O texto completo pode ser lido aqui.
segunda-feira, 9 de setembro de 2013
A guerra que nos querem vender
Crónica
Na sua
edição de final de Agosto, a revista The Economist publicava na capa uma imagem
de Bashar Al-Assad a preto e branco semi-fundida com imagens de corpos de
alegadas vítimas de gás sarin, sobre a qual surgia este título: “Hit him hard”
(dêem-lhe com força). Muitos outros meios de comunicação seguiram caminhos
idênticos, antes mesmo de haver inspecções aos locais onde centenas de pessoas,
incluindo crianças, foram gaseadas de forma hedionda e inaceitável.
Apesar do
clamor das opiniões públicas de tantos países, incluindo nos Estados Unidos;
apesar da mobilizadora vigília organizada em Roma e um pouco por todo o mundo
pelo Papa Francisco; apesar de advertências como a do secretário-geral das
Nações Unidas, Obama avançará para a intervenção militar na Síria, salvo
surpresa de última hora. Fá-lo-á num quadro em que as consequências de tal
acção se mostram imprevisíveis e de que se pode suspeitar com boas razões que
quem acabará por sofrer mais serão os já martirizados civis sírios.
Barack Obama
e os Estados Unidos não conseguiram convencer o mundo de que não são os
interesses militares, económicos e geopolíticos que verdadeiramente motivam
mais esta intervenção à margem das leis internacionais. A maquinaria da guerra
já foi posta em movimento e, quando assim é, os grandes media costumam adotar
uma lógica de atuação que os torna funcionais à própria guerra. Nesse simulacro
de cobertura, começa-se por abandonar as grandes questões éticas e morais, em
favor de uma abordagem asseptizada: entram em cena especialistas militares;
imagens e gráficos de equipamentos; munições e posicionamentos no terreno;
antevisões e comentários às movimentações e falas dos intervenientes. A
tecnologia, a estratégia e as operações são aquilo que enche os ecrãs. As
pessoas eclipsam-se desse tipo de cobertura e só aparecem quando porventura se
consegue alguma imagem dos ‘efeitos colaterais’ dos mísseis.
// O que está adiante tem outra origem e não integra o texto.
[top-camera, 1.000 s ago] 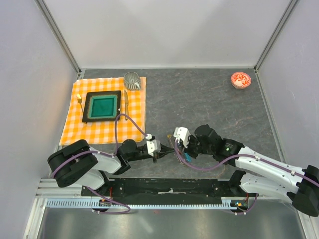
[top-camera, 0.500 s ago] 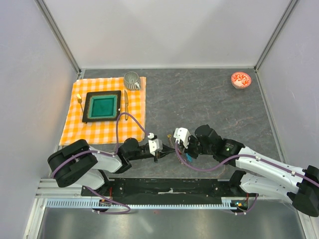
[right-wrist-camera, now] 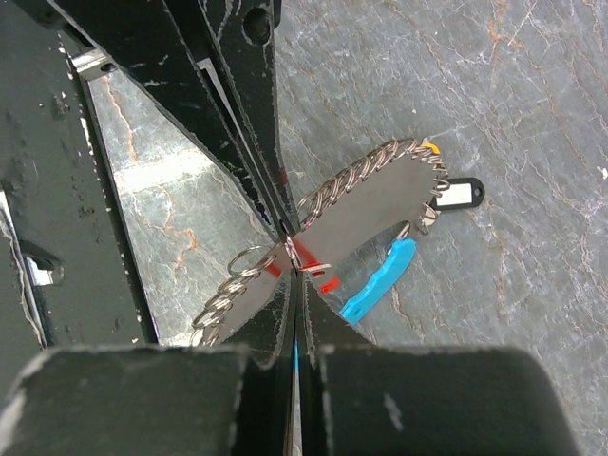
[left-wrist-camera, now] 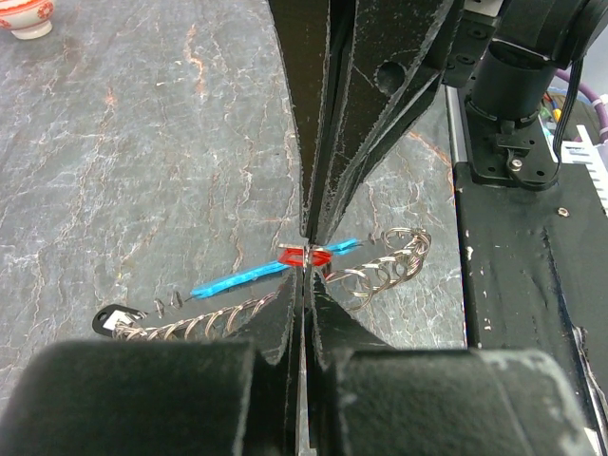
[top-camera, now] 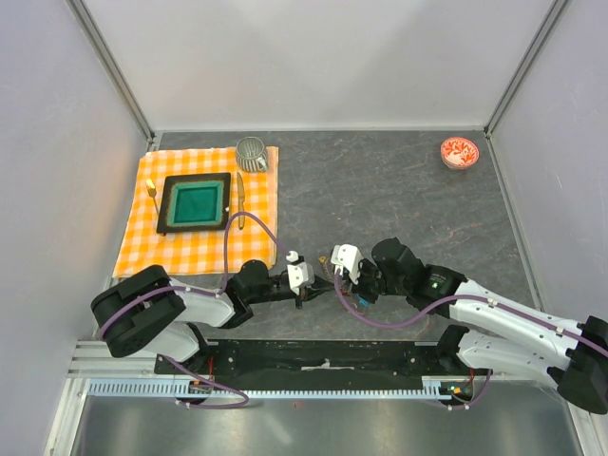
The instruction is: Put the keys on the keyring
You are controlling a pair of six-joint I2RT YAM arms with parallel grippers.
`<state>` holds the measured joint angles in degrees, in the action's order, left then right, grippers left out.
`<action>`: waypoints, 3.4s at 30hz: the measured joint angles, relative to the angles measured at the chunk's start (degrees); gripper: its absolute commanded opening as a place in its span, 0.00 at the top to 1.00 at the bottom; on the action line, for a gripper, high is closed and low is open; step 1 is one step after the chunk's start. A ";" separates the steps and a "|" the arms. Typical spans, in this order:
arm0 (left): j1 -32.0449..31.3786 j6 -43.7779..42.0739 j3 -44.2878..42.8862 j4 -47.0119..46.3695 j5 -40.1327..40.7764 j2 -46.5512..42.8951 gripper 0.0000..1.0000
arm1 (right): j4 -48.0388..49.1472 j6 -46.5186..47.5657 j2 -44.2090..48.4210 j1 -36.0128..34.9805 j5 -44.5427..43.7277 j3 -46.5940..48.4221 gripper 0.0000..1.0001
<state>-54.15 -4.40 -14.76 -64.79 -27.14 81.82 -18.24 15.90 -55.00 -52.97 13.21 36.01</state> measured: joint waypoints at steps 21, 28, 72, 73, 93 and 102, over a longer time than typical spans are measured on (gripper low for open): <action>-0.31 0.09 0.68 -1.44 4.11 0.15 0.98 | 0.31 0.26 -0.81 0.00 0.70 0.02 0.74; -0.33 0.09 0.85 -1.79 4.33 0.15 0.98 | 0.24 -0.07 1.42 0.00 -2.01 0.02 0.63; -0.33 -1.66 1.16 -1.25 -2.32 -0.24 0.98 | -1.18 2.99 -1.27 0.00 1.20 0.02 0.76; -0.33 -1.66 1.16 -1.25 -2.51 -0.24 0.98 | -1.18 2.99 -1.27 0.00 1.29 0.02 0.76; -0.33 -1.68 1.16 -0.83 -3.45 -0.24 0.98 | -1.57 3.85 -0.96 0.00 3.78 0.02 1.00; -0.33 -1.68 0.87 0.04 -3.37 -0.37 0.98 | -2.10 3.85 -0.26 0.00 3.89 0.02 1.00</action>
<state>-54.48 -6.09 -13.89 -64.75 -30.50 81.45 -20.34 19.75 -55.27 -52.97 17.10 36.03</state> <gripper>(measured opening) 0.023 0.007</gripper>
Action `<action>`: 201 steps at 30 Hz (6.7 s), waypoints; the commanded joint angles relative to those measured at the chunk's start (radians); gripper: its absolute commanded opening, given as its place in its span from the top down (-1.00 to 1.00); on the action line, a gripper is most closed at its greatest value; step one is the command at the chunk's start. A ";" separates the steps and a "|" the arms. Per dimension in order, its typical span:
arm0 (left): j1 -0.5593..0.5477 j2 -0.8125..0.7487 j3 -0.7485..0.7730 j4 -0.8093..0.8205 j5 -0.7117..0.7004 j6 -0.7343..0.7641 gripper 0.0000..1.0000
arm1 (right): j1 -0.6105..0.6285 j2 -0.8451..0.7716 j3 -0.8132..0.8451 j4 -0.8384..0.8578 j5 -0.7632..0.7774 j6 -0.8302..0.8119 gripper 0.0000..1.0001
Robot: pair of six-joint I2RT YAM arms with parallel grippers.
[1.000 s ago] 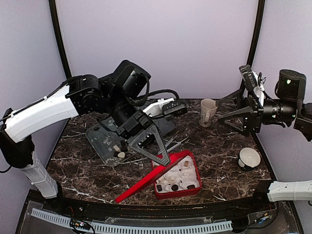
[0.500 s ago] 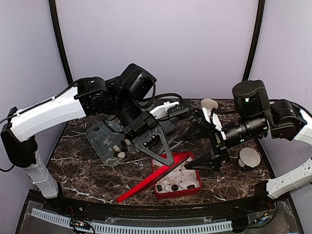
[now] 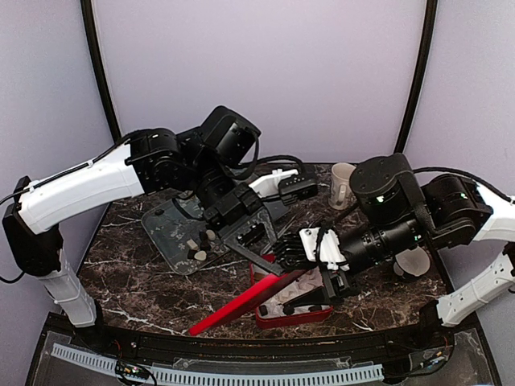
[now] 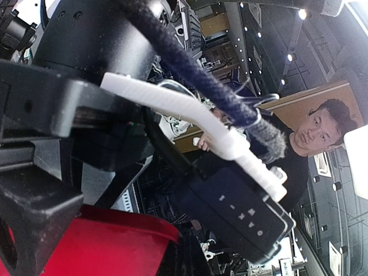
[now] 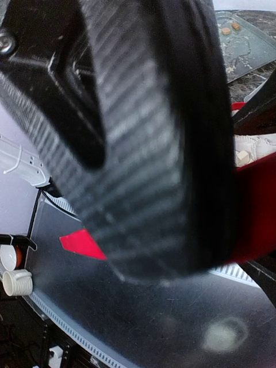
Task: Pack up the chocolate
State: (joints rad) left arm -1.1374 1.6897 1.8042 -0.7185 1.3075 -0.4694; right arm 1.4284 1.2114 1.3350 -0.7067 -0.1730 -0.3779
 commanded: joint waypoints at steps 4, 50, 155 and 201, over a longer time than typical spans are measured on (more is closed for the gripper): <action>-0.005 -0.019 -0.016 0.026 0.037 0.003 1.00 | 0.024 -0.003 0.044 0.026 0.028 -0.025 -0.03; 0.375 -0.613 -0.734 0.346 -1.008 -0.263 -0.12 | -0.643 -0.126 -0.462 0.734 -0.605 1.113 0.84; 0.099 -0.019 -0.795 0.418 -1.100 -0.342 -0.09 | -0.930 0.329 -0.598 0.342 -0.577 0.849 -0.14; -0.375 -0.015 -0.663 0.508 -1.635 0.487 -0.38 | -0.799 0.615 -0.061 -0.006 -0.439 0.216 -0.90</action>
State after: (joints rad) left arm -1.4910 1.6020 1.0683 -0.2440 -0.2432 -0.1307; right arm 0.6296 1.7882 1.2575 -0.6930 -0.6018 -0.1280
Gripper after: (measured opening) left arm 0.685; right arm 0.959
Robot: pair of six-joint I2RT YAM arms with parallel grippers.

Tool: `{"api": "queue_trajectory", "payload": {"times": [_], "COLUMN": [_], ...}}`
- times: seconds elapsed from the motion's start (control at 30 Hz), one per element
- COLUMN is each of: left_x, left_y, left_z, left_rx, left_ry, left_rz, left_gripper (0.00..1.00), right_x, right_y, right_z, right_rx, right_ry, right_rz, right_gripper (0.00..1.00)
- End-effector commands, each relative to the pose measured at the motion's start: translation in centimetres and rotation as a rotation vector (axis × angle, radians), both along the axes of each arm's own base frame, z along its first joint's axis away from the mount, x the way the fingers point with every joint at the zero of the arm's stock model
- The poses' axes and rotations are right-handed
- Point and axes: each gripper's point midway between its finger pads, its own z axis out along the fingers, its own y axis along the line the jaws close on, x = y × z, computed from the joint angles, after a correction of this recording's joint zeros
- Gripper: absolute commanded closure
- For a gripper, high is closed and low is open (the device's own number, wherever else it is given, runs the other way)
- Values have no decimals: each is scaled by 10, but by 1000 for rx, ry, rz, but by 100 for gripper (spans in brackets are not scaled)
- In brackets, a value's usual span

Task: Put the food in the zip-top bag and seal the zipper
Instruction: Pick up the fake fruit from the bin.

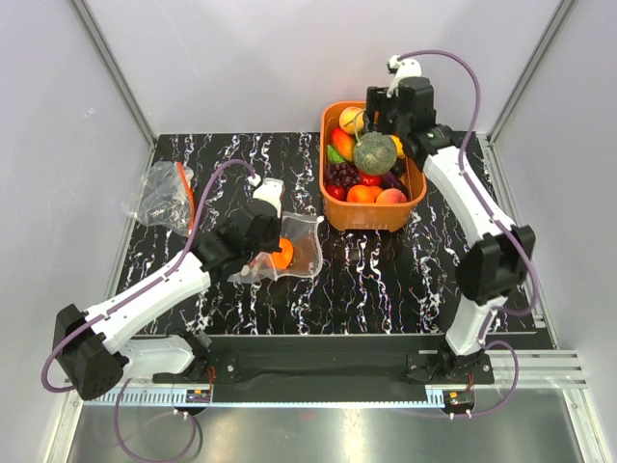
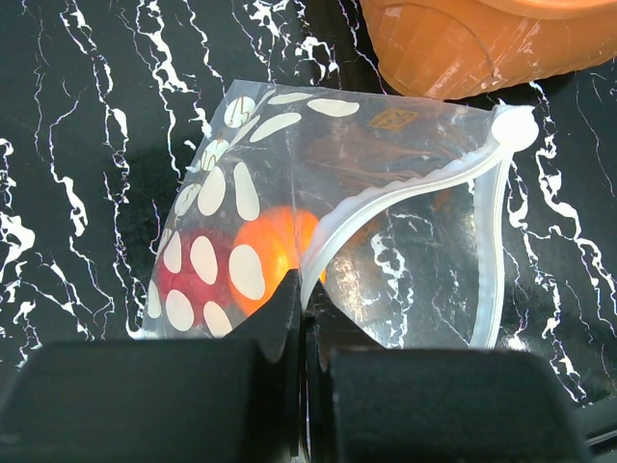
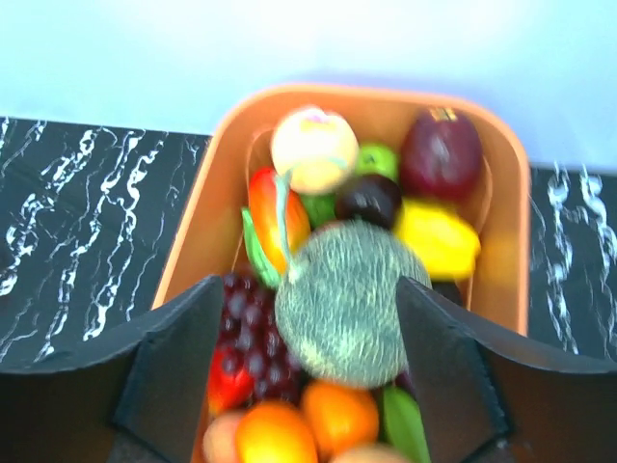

Não há informação mais controlada do que aquela que nos chega em tempo de guerra. E controlo, neste cenário, significa frequentemente manipulação. É por isso que importa accionar todos os recursos, toda a capacidade crítica e toda a prudência para não embarcar à primeira naquilo que nos vão vender. Os grandes media, de uma forma ou de outra, não se limitam a cobrir a guerra. Fazem, ainda que involuntariamente, parte da própria guerra.
Não há informação mais controlada do que aquela que nos chega em tempo de guerra. E controlo, neste cenário, significa frequentemente manipulação. É por isso que importa accionar todos os recursos, toda a capacidade crítica e toda a prudência para não embarcar à primeira naquilo que nos vão vender. Os grandes media, de uma forma ou de outra, não se limitam a cobrir a guerra. Fazem, ainda que involuntariamente, parte da própria guerra.